- **Task details**
Count up the lines below that hold "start", then give that count by itself.

┄┄┄┄┄┄

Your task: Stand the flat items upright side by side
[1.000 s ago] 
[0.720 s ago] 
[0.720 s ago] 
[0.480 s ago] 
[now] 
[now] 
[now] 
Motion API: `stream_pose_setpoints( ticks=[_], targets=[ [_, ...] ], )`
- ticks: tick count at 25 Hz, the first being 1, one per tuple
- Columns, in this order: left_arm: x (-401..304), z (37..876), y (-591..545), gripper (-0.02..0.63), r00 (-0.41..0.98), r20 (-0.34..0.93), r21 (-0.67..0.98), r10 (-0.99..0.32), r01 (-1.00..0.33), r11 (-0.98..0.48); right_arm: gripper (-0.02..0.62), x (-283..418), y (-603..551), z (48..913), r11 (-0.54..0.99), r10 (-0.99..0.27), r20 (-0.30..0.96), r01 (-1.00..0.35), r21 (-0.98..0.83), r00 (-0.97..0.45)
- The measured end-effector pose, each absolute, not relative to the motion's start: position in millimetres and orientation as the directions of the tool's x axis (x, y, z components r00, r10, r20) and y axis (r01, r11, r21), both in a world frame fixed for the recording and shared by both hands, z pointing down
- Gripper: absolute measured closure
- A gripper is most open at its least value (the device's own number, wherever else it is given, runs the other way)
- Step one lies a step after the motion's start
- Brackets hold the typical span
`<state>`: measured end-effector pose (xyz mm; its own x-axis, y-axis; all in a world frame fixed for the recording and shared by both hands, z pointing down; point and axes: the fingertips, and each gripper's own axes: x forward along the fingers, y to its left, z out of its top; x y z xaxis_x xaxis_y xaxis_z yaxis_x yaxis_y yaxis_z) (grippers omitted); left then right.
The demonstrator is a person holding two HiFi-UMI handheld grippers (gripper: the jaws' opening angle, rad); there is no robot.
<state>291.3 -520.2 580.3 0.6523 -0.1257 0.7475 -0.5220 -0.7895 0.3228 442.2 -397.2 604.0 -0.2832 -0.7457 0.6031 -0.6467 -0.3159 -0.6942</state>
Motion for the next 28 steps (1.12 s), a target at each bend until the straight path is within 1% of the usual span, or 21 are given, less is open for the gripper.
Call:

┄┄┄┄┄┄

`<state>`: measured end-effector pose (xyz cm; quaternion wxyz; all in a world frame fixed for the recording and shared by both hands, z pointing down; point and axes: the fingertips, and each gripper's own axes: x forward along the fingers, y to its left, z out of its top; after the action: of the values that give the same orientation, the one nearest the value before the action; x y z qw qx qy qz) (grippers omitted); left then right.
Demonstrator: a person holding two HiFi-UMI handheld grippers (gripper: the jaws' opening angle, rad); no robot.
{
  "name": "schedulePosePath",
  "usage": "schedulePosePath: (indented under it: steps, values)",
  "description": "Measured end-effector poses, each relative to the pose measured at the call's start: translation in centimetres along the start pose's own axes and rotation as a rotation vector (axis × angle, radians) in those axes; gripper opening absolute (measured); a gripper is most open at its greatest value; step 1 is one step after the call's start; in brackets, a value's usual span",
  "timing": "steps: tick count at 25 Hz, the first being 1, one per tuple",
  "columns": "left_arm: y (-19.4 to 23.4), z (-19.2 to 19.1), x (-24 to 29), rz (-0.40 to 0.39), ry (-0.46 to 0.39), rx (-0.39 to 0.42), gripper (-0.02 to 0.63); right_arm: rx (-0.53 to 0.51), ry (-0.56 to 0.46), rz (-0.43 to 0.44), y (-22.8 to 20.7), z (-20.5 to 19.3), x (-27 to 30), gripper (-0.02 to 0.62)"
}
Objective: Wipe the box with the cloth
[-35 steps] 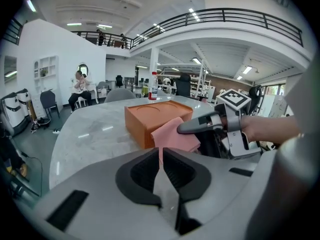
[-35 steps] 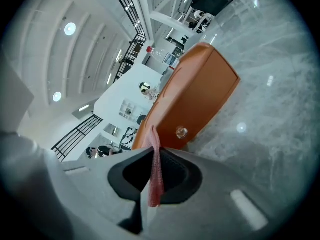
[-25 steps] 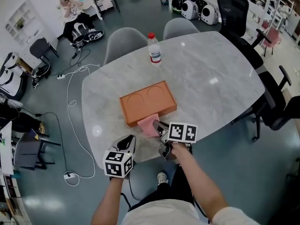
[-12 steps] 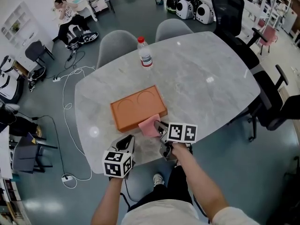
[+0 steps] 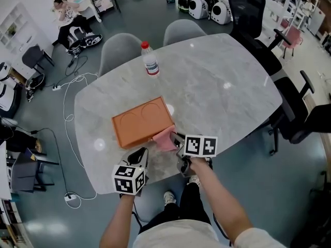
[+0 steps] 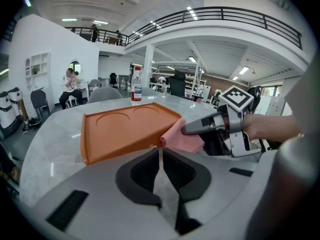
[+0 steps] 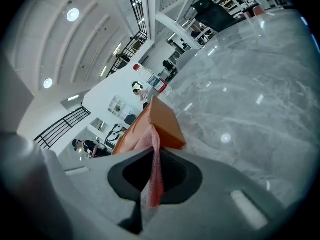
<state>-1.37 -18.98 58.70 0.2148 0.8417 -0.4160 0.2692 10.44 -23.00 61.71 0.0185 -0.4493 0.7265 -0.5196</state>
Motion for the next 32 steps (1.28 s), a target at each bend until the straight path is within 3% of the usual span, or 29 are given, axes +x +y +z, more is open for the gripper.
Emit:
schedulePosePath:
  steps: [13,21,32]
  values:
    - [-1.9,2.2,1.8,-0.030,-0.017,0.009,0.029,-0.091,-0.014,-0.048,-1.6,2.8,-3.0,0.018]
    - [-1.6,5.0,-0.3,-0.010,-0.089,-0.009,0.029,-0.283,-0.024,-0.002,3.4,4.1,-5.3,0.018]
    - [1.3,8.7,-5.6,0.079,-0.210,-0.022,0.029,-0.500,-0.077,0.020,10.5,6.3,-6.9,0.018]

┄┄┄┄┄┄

- **Completed exercise**
3